Antagonists are people too!

Yes. Yes, they are. But sometimes writing the antagonist is a challenge.

The reader must hate them and like them. So, their motivations need to be understandable and relatable to your readers. Your novel will be that much more enjoyable with a well thought out and engaging antagonist.

To achieve this balance, there are some things to take into consideration when creating your antagonistic character.


Worthy adversary

Unique perspective

Qualities and vulnerabilities


Internal conflicts


Avoid stereotypes

Create complex motives

Give your antagonist believable and compelling reasons for their actions, ones that your readers can understand and relate to.

Avoid one-dimensional "evil for the sake of being evil" characters.

Explore their background, experiences, and desires that led them to become who they are. Complexity makes antagonists more interesting and nuanced.

Make them a worthy adversary

Your antagonist should pose a significant challenge to your protagonist. They should have strengths, skills, and/or resources that make them formidable.

Antagonists that have things in common with the protagonist work extremely well in establishing sympathy for both characters. Think Harry Potter and Malfoy!

A worthy adversary creates tension and raises the stakes in your novel.

Develop a unique perspective

Provide insight into the antagonist's perspective. Show their worldview, values, and beliefs, warped though they may be.

Showing their perspective helps readers understand their motivations and adds depth to their character.

It can also create opportunities for moral or ethical dilemmas!

Give them redeeming qualities or vulnerabilities

Even the most despicable antagonists, Hannibal Lecter, can have redeeming qualities or vulnerabilities that humanize them. It could be a flicker of empathy, a tragic past, or a personal struggle.

These nuances make for a more complex antagonist and can add layers to their character.

Readers will form a bond with them as they empathize with their past or current struggles.

Show their backstory

Delve into the antagonist's past and reveal key events or experiences that shaped who they are.

Understanding their history helps readers comprehend their actions, even if they don't condone them.

Reveal their backstory gradually to create a sense of mystery and intrigue.
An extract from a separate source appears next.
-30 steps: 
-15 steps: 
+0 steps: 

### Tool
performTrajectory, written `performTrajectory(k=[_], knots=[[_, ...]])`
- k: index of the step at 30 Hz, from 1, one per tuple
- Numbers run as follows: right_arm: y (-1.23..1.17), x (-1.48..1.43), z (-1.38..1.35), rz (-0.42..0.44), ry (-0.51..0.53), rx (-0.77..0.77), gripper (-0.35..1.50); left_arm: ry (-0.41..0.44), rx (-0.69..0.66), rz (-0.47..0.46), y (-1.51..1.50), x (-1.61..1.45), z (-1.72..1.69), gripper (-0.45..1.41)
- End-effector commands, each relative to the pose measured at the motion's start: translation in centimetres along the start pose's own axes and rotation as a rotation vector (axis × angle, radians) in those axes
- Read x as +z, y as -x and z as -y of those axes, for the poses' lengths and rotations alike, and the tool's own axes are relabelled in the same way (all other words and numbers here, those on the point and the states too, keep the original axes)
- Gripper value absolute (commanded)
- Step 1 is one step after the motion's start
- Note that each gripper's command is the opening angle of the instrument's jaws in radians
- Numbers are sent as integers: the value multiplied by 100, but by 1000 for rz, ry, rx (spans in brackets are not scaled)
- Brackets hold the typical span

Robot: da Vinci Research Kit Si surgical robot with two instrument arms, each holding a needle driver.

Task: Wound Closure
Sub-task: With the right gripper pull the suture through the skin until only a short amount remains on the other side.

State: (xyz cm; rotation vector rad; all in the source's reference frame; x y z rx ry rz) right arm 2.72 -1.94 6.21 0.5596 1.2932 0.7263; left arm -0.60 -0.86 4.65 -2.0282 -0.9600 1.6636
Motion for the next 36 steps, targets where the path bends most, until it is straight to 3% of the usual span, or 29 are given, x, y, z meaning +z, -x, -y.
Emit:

Create conflicts within the antagonist

Just like protagonists, antagonists can have internal conflicts and doubts. Reveal the struggles they face within, such as conflicting desires or guilt.

Internal debates or moral conflicts make the character more relatable, despite their antagonistic role.

Utilize dialogue effectively

Make your antagonist's dialogue distinct and memorable. Give them a unique voice that reflects their personality and motivations.

Use their conversations with other characters to highlight their intelligence, manipulation, and charm. Engaging dialogue can make the antagonist stand out and leave a lasting impression on readers.

Personally, I enjoy intelligent sarcastic antagonists, like Moriarty!

Avoid stereotypes

Steer clear of clichéd or stereotypical villains. Instead, create an antagonist who feels fresh and original.

Challenge readers' expectations and subvert common tropes. Surprise your readers with unexpected twists and dimensions to keep them engaged.

A great antagonist is more than just a foil for your protagonist. They should be a full character with goals, motives, and complexity.

By investing time and thought into developing your antagonist, you can elevate the conflict and create a more compelling story.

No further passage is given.